Originally Posted by Seraphael
Originally Posted by Zerubbabel
So most of the explicit cutscenes are still under construction, so I cannot say to what extent those scenes are necessary for character development, but I CAN speak to explicit scenes in other RPGs. In Bioware games like Mass Effect and Dragon Age, it never seemed like the explicit scenes were 100% necessary for understanding a character or its development? If someone has a counterexample, I'd be glad to be proven wrong. Similarly, I don't see how the suggestions of having a fade-to-black on this forum resolve that problem, for if there is character development in those scenes, having a fade to black just strikes the development from the record? What is the proposed solution here for the balance of explicit scenes and underlying character development outside of watch-it-or-don't?

Is everything in a roleplaying game about character development? Considering roleplaying is about imitating life, is everything in life about developing your character? For some the highest, most noble motivation can involve love and romance. Sex can be the ultimate symbol of that. For others sex and vice can very much be necessary for understanding a character. People have multi-layered and diverse interests and the more art imitates life - the more immersive the experience will be.

Explicit scenes, if artistically represented, can very much heighten these character motivations or traits. You desire more than killing the next enemy, looting his corpse for your next +1 longsword and gaining your next level for your next ability. Romance/sex can be perceived as a break from that mechanical harshness. You can have a private live besides your career as a full-time adventurer.

Explicit sex can be compared to explicit violence and the same arguments can be made against it. Probably with better reason too. Why does some people want to see blood and gore so much? Are these people latent psychos? Does it further character development? I DEMAND a bloodless/painless rendition of violence! It offends me. Everything offends someone. Please leave your subjective morality at your door.

Are you forced to engage in romance? No. Are you forced against your will to 'do the sex' even if you want to dabble a little in romance (for purely scientific research reasons I'm sure)? I should hope not. The only argument here is the prioritization of resources - but in a game with multiple animated druidic wild shapes climbing ladders, I think its safe to say the cat is out of the bag.
I don't disagree with you, but the comment I was replying to was specifically about character development. My suggestions has been to allow people to skip it like any cinematic if they don't like it, just like they can skip any cinematic in the game (usually if you have seen the cinematic a dozen times). There is no change needed. I can skip any cinematic I want (and do, as I am sick of seeing the same cinematics over and over and over).
I am a little confused at your reply?
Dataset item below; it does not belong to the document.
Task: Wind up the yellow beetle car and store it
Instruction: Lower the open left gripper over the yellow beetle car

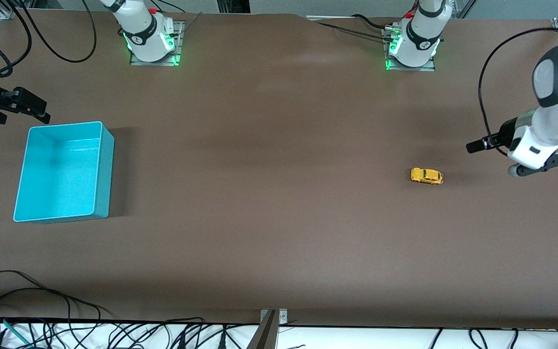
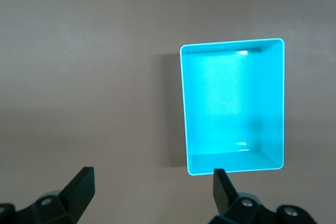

All morality is, to some extent, subjective in that moral propositions are statements which concern our experience of the world and what we experience as rightness or wrongness within the world as perceived specifically by ourselves. Moral propositions tend not to cover empirical content or external falsifiability. Unless you believe in some divine moral arbiter, the truth value of moral statements is not fixed by some metaphysical force. The truth of this statement is that mores have changed fundamentally over time, over space, over culture, and yet every time, place, and culture considers its own morality to be objective within its own frame of reference. But I imagine many people in this forum (myself included) would be uncomfortable if the game showed vivid depictions of the torture we engage in at the goblin camp, like showing the removal of skin and fingernails in graphic detail, providing lifelike renditions of burning flesh, complete with recorded screams from people who were actually burned alive in real life, or vivid, lifelike depictions of rape. Should we check these subjective moralities at the door? I am not appealing to the extreme to strawman the position; rather, I am pointing out that even if adult themes are designed to subvert the sociocultural taboos of media in the form of art, we still have limits and boundaries. "Graphic" sex is a spectrum that can range from a few suggestive scenes of bodies in motion against each other to full-on close up renditions of genitals, bodily fluids, and the like. Similarly, "graphic" violence can be a spectrum that ranges from telling us what happens and showing a bit of blood and gore to hyperrealistic renditions of such gore and horror based on, say, crime or combat footage.